Your job with the data below: print everything from the line that holds "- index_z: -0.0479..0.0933" down to the line that holds "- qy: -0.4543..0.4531", ends included, exactly, and nothing else.

------ Supplied data ------

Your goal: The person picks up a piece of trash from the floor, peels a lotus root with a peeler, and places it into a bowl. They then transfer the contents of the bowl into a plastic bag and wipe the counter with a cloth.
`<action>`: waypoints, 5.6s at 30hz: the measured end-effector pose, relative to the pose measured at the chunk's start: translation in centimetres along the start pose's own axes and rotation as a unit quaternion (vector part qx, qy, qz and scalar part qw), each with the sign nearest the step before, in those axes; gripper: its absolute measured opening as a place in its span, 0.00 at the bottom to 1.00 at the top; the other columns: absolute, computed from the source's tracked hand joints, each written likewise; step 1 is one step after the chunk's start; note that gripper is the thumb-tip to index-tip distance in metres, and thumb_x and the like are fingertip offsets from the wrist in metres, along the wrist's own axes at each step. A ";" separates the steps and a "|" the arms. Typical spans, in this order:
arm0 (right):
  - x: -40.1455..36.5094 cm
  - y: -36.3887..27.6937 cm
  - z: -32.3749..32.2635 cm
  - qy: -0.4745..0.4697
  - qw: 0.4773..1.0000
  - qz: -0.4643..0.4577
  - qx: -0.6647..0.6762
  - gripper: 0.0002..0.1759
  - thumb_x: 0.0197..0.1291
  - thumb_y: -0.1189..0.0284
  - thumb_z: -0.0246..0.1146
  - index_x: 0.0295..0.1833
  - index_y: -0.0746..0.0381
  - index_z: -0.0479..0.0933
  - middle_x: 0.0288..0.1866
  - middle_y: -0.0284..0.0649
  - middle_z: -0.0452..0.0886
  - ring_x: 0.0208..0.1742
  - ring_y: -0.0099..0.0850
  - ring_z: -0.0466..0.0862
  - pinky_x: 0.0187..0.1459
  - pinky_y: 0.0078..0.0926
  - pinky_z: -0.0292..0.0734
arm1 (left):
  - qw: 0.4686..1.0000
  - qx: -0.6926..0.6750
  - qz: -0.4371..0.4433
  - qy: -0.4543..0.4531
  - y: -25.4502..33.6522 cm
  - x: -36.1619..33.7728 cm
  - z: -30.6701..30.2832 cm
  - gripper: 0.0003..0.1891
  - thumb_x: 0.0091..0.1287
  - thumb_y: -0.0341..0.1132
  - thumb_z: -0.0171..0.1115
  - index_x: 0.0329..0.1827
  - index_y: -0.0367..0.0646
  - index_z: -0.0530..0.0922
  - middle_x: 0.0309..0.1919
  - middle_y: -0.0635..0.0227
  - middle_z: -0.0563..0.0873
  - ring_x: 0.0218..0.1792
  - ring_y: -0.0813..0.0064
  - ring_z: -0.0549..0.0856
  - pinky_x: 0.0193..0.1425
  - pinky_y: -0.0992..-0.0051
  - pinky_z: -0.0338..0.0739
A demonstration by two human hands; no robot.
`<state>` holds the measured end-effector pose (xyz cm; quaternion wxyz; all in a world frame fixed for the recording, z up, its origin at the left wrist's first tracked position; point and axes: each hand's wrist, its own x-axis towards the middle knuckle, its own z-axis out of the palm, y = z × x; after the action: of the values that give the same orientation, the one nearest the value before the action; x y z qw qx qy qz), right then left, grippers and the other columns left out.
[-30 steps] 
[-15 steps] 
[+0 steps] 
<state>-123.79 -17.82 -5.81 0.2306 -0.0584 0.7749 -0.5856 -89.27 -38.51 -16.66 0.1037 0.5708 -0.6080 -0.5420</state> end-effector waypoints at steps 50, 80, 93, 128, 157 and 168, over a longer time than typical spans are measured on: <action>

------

# Exercise answer
  - index_z: -0.0479..0.0933
  - middle_x: 0.0288..0.1866
  - middle_y: -0.0284..0.0649
  - middle_z: -0.0452..0.0886
  - ring_x: 0.0208..0.1742
  - ring_y: -0.0099..0.0850
  - ring_z: -0.0466..0.0862
  - pinky_x: 0.0187..0.1459
  - pinky_y: 0.0078..0.0926
  - pinky_z: -0.0292..0.0734
arm1 (left):
  - qw: 0.4686..1.0000
  - qx: -0.6926..0.6750
  - qz: -0.4371..0.4433
  - qy: -0.4543..0.4531

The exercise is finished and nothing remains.